Many wholesalers derived more than three-quarters of their compensation from salaries and “gross” commissions last year, according to Cerulli. Kasina says between 2012 and 2014, salary and net sales decreased as a percentage of compensation, to 21% and 7% respectively, while gross sales commissions grew to 52% from 42% over that time period.

Gross sales commissions are considered a way of rewarding salespeople for their success but not penalizing them for outflows, which can be unpredictable and the result of a many causes, according to analysts and executives.
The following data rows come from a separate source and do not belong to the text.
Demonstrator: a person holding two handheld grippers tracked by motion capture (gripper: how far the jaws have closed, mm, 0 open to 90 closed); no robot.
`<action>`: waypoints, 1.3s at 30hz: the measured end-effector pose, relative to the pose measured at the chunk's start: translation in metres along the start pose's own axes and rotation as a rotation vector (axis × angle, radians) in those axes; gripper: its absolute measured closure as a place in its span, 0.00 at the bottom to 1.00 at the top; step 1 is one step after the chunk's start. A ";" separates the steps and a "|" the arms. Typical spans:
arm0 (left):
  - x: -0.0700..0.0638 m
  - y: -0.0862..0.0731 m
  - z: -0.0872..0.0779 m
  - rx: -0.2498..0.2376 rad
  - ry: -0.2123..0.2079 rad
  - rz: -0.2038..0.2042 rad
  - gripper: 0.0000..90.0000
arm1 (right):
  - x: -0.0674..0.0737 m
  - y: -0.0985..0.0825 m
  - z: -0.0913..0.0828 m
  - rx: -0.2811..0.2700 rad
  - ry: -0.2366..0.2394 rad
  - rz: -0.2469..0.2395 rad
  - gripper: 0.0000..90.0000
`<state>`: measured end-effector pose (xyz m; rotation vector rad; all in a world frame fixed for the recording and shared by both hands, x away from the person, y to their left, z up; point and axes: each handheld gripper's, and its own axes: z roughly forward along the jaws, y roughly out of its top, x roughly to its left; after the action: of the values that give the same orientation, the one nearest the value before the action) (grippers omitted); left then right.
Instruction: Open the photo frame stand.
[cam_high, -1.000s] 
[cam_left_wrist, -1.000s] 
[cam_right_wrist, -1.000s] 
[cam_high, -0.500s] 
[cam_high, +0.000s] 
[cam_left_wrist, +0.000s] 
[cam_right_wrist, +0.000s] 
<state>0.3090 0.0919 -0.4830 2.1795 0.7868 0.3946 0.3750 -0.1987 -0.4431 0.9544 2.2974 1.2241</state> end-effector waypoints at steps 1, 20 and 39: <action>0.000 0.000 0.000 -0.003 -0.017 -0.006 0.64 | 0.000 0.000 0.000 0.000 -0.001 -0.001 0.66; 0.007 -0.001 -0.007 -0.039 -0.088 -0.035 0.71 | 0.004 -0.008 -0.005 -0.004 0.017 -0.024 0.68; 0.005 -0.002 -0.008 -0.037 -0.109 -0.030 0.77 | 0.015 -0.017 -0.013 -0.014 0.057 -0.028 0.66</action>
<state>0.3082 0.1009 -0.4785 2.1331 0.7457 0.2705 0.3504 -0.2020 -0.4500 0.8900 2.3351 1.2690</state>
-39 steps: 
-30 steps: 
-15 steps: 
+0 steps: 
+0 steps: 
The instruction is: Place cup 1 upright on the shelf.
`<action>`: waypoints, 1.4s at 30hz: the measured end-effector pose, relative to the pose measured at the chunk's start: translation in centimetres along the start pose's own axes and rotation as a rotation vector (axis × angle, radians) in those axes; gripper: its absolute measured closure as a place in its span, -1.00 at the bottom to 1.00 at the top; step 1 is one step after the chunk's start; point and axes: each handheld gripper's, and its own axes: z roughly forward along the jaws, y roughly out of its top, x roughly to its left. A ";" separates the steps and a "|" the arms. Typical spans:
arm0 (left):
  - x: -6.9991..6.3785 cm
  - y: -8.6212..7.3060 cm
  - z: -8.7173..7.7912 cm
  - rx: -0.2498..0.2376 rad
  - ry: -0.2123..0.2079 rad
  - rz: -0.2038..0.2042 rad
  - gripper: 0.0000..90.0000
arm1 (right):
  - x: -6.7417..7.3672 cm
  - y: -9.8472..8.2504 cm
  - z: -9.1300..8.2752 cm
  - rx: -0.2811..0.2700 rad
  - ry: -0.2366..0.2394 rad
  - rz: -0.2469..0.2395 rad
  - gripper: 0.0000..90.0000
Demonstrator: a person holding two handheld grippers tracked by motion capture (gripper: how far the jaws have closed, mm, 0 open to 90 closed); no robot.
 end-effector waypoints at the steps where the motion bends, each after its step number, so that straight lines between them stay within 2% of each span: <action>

But big fund firms may be making an increasing push to “net” commissions in the mutual fund space, with wholesaler pay being increasingly tied to the profitability of the sale over the long run rather than a number more geared to short-term sales.

BlackRock, the world’s largest money manager, shifted its wholesalers to a “net” number as of the beginning of this year.

“To incent someone to get a dollar of business and have the buyer hold it for three weeks is not good business for anybody,” the firm’s head of U.S. wealth advisory, Frank Porcelli, told Reuters last week. “We want them to focus on people who are buy-and-hold investors, people who are using our products the right ways.”

Mr. Porcelli said the reaction to the change among the salespeople was mostly sanguine. BlackRock spokeswoman Katherine Ewert confirmed the accuracy of the report.